→ Data excerpt
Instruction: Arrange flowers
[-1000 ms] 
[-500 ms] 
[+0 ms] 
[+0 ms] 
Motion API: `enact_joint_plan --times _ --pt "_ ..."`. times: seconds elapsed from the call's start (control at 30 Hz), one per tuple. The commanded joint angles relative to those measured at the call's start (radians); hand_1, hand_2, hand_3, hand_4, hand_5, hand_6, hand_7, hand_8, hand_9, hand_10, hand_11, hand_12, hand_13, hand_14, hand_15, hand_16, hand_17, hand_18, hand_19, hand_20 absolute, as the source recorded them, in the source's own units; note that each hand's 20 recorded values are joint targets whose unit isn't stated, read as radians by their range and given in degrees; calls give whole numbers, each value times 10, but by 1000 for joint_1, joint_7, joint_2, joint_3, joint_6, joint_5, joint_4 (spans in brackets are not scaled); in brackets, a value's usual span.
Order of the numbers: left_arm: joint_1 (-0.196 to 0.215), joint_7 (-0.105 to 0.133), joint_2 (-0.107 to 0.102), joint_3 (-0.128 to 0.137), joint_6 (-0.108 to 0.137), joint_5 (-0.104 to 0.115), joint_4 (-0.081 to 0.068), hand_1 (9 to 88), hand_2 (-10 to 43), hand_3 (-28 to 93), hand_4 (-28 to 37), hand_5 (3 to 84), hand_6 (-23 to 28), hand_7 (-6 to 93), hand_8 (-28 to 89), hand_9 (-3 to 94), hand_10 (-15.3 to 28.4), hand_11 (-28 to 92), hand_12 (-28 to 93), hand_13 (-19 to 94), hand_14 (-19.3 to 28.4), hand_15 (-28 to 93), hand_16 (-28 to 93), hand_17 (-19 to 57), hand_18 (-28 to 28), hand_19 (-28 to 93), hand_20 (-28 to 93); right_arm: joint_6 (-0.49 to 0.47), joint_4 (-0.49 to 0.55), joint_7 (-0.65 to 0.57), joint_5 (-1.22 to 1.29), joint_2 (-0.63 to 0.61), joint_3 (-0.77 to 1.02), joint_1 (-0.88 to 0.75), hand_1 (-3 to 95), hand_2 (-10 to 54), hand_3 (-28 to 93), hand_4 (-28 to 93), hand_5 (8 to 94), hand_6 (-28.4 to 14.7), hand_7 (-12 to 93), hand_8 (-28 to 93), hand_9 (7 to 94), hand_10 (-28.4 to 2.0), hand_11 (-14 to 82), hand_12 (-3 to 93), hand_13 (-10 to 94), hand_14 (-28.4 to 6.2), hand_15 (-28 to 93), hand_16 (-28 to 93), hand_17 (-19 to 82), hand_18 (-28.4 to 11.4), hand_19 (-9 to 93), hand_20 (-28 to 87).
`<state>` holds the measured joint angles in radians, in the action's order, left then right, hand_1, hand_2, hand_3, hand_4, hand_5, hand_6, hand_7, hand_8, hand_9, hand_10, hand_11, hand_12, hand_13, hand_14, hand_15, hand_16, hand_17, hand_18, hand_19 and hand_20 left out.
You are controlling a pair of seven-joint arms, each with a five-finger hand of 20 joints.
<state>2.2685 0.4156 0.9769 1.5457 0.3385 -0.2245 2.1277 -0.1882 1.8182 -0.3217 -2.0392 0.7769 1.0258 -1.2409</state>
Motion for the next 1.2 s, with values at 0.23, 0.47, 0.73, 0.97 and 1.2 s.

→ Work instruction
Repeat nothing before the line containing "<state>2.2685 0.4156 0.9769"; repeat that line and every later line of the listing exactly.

→ Solution
<state>2.2685 0.4156 0.9769 1.5457 0.3385 -0.2245 2.1277 -0.1882 1.8182 -0.3217 -2.0392 0.7769 1.0258 -1.2409</state>
Motion for the next 1.2 s, with values at 0.23, 0.47, 0.73, 0.97 and 1.2 s.

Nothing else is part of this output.